His fork clattering onto the plate should have warned me, but I was clearly in my own world of tasteless food and misery.
"I met Maeve to get intel on how to bring Homelander down," I didn't look up from what was left on my plate, not when I could see how she'd looked when she left the apartment. "And let's just say that push came to shove and -" he huffed out a long breath and I felt like maybe I never knew him at all, not if push could come to shove and - "It was a mistake, Veronica. A one time idiotic -" When I didn't stop him or engage, he moved on. Thankfully. "As for the caped cunt," I had to put my own fork down, the idea of the two of them sitting down to have a face to face made me nauseous after what Homelander had done to me. "He did what he normally does," had tea with the enemy, I almost asked, but he was telling his side of the story so I stayed silent. "He threatened, wanted to know where Ryan was, and then offered a fight to the death end of it all."
"And the vials?" Looking up, I caught the shock passing across his face and realized he had no idea how much I really knew. "Was your mistake with Maeve the cost of business?"
"V24," his lips were barely moving, but I heard him. "Temp V," studying him like both my former mentor and he should be proud as fuck of, I waited him out again. "All the positives," powers, clearly. "None of the side effects." So he wouldn't become more of an obnoxious asshole, or so he thought.
"Have you taken it?" The silence that met my question told me he had. "But the epic fight to the death hasn't happened," I think I'd have seen a breaking news report if Homelander was finally free of his mortal coil. "Wasting the product you paid for with your mistake?" I wondered if he'd have to make another payment for more.
"I should have told you," no, I thought, you should have fucking abstained from the entire idiotic bullshit, but it was my turn for silence. I'd said my peace, gotten answers, and now we were here. Wherever the fuck here was.
Standing, I started cleaning up from dinner and he stayed where he was - which was the safest course for him, since I would be handling knives while putting them in the dishwasher and I'd hate to have my own mistake.

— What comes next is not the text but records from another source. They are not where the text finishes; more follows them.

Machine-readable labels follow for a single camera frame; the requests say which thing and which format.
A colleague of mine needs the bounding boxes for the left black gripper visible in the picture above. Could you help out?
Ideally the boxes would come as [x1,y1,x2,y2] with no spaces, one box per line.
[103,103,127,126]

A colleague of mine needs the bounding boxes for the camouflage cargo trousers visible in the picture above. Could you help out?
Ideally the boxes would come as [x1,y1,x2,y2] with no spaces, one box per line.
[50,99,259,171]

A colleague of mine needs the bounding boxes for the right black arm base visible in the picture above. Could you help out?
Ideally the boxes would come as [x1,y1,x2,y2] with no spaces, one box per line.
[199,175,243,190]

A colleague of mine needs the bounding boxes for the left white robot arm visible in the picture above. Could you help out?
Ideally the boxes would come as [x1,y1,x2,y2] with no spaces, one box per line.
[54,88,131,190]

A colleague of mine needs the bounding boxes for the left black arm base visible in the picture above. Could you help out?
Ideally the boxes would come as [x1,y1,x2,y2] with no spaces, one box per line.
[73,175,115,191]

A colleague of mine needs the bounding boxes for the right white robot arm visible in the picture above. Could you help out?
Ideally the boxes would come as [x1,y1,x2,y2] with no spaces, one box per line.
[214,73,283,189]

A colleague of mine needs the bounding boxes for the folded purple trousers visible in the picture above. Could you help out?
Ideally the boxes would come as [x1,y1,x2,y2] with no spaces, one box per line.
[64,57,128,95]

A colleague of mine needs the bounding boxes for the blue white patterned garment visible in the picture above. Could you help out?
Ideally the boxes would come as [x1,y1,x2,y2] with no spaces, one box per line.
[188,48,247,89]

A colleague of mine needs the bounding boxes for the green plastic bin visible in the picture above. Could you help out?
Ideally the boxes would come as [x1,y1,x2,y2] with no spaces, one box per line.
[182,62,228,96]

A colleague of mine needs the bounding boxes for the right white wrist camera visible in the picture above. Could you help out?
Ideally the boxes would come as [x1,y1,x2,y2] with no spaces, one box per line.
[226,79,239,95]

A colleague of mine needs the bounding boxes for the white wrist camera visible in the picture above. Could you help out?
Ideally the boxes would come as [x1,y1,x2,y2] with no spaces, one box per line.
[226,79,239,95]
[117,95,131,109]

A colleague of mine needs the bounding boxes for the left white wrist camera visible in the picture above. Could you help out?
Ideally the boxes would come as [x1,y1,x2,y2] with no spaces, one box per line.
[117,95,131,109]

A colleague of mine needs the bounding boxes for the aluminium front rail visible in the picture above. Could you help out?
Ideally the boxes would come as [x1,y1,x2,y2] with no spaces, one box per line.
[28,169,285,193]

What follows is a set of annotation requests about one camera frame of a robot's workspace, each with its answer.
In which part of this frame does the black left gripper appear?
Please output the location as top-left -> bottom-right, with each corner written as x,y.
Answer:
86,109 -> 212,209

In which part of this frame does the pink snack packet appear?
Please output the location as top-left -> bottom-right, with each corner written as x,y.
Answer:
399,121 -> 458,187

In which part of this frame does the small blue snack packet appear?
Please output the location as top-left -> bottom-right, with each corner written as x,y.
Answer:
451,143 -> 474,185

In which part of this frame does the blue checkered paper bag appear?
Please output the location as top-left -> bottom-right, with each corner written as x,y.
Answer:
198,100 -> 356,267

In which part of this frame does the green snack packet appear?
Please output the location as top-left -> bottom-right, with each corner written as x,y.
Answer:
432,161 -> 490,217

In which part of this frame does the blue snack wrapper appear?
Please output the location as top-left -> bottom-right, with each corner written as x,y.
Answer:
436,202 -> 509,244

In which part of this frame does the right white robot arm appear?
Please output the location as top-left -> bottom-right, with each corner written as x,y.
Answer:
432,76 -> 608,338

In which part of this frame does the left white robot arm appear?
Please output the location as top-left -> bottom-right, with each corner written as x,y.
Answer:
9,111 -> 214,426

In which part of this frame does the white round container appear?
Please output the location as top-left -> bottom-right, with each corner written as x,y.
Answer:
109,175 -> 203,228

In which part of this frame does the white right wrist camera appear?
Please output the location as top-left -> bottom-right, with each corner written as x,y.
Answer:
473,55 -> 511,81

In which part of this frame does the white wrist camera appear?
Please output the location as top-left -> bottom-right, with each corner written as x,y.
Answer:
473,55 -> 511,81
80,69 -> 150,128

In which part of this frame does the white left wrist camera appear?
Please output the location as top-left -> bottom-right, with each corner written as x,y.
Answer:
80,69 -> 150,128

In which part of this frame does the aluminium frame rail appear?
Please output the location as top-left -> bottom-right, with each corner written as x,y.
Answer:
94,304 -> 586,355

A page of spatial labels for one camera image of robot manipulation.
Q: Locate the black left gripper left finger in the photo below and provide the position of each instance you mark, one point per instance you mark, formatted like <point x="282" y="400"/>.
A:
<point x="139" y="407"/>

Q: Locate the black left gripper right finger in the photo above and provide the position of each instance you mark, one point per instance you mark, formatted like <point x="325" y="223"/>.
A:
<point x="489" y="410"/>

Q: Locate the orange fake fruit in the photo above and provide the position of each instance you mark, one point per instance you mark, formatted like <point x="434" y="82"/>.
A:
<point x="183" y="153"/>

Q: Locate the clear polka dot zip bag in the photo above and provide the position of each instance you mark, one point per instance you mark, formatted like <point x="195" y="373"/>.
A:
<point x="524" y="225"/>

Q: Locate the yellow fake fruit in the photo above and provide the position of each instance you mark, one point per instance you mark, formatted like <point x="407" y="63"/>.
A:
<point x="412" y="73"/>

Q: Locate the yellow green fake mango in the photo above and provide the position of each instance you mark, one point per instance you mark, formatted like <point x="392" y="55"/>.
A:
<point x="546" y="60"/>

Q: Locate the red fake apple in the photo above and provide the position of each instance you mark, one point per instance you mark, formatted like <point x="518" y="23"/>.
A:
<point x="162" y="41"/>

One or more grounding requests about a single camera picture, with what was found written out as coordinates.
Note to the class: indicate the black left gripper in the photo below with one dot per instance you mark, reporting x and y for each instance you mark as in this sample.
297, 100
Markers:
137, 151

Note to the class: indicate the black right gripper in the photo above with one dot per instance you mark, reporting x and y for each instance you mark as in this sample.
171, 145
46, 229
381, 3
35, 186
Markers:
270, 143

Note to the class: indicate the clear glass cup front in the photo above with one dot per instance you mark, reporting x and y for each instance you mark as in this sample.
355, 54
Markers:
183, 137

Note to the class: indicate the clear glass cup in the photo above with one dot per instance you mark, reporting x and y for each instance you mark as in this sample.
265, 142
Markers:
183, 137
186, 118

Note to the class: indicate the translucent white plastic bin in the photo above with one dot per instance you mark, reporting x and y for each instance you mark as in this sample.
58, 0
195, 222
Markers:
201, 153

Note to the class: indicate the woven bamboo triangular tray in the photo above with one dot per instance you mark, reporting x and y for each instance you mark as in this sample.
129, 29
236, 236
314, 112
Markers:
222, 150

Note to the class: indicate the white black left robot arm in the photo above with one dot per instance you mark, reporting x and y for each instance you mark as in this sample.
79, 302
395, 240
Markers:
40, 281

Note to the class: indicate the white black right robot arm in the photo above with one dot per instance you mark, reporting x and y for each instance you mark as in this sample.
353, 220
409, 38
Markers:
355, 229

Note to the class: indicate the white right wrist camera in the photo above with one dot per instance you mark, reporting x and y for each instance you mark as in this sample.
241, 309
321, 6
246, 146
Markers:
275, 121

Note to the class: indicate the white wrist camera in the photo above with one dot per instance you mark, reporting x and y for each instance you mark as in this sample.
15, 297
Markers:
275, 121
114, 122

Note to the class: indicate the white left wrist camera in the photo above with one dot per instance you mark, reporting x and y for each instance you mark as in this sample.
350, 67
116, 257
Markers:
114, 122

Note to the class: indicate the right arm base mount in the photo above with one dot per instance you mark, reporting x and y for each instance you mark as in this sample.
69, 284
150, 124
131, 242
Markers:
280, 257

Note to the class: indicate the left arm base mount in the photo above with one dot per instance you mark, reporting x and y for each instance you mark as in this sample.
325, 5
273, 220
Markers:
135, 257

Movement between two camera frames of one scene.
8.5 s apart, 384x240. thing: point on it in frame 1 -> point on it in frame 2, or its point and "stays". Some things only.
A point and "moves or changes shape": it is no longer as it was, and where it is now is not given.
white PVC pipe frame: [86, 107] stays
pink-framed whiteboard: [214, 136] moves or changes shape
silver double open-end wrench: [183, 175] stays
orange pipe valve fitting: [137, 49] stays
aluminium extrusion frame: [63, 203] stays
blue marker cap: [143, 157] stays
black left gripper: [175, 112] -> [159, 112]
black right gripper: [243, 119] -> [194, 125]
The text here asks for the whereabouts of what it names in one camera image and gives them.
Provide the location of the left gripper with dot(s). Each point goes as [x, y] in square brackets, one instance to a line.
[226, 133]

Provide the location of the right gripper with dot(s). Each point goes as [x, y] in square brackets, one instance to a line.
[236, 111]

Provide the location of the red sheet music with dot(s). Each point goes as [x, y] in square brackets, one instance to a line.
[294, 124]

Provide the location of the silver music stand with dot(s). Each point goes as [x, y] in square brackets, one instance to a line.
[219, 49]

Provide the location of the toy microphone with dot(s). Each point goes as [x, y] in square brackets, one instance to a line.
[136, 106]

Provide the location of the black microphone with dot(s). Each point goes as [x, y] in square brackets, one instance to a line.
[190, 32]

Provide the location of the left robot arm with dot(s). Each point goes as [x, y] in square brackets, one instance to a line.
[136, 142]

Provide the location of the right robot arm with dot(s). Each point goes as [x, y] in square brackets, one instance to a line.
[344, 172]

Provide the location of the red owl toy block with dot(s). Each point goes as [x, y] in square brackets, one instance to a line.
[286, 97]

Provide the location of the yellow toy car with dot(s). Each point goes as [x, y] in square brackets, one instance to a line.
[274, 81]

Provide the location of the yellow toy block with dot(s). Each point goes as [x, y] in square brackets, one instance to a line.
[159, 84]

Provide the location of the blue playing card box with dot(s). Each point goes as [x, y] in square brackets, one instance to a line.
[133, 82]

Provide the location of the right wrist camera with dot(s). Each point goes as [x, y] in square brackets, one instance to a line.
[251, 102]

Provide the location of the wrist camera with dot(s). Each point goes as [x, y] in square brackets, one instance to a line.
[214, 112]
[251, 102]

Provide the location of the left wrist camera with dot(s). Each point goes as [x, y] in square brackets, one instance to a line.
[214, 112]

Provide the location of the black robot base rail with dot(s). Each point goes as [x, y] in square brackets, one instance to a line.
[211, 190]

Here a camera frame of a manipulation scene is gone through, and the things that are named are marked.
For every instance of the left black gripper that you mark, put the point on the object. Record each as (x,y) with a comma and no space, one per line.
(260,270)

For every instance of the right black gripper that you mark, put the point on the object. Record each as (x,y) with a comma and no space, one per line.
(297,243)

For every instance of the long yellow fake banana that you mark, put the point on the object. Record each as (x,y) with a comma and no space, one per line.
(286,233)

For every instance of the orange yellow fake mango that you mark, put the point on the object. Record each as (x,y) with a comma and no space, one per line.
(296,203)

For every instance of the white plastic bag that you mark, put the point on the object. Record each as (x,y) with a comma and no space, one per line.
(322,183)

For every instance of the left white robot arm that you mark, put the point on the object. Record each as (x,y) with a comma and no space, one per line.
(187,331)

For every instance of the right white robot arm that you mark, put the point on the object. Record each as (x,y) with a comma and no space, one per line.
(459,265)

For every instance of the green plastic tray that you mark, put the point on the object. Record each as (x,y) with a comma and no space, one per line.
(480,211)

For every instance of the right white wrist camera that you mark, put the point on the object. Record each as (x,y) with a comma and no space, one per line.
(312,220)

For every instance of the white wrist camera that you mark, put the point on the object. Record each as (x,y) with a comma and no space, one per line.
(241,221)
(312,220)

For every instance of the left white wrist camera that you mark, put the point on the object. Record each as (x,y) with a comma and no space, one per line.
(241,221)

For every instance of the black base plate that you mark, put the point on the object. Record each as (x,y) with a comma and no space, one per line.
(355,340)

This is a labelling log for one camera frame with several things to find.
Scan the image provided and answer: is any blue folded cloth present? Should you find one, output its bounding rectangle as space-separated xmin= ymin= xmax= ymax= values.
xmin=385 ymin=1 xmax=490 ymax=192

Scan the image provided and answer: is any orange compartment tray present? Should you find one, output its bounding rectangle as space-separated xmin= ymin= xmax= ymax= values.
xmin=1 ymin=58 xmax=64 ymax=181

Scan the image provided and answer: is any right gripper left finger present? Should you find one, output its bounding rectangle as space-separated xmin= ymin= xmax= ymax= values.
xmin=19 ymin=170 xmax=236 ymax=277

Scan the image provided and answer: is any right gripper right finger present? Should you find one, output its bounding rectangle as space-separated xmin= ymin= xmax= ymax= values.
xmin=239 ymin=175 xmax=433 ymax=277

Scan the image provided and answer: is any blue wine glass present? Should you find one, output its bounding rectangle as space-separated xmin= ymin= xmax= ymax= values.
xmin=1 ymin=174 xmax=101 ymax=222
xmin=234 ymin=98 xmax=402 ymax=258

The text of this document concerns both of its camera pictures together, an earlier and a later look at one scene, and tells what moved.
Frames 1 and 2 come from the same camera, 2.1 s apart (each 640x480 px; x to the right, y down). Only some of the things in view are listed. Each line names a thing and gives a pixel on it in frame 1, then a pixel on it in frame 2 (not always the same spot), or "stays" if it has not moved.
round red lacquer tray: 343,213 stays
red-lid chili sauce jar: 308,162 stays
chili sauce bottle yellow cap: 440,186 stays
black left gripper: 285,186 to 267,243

"Where do we go from here?" The dishwasher was loaded and on, and I had wiped the counters down so hard that I was shocked I hadn't rubbed off the veins in the marble. Billy took my pause in finding things to tidy up as an invitation to restart our conversation.
Shaking my head, I truly had no idea. "I don't know." And I didn't. I was afraid that he couldn't be trusted, that I couldn't trust myself to know precisely where he was and what he was doing.
"I love you, Veronica," nodding, I agreed that he clearly wanted to believe he did. "It was a mistake."
"Yeah," it was a mistake, but maybe all of this was. Me and him, this life we were building, even the idea of bringing Ryan into it. How could it be safe or sane if his biological sperm donor was having tea with the man whose last name he shared? "Yeah, a mistake." Nodding to myself, I made a choice, whether permanent or not I couldn't say. Not this close to all of it. "I'm going to stay in the city for a while." He made a noise that told me he planned on arguing, but I went on. "You and Terror can have the house, I just need a little time to myself."
And before he could try to tempt me to forget or talk me out of it, I was upstairs packing.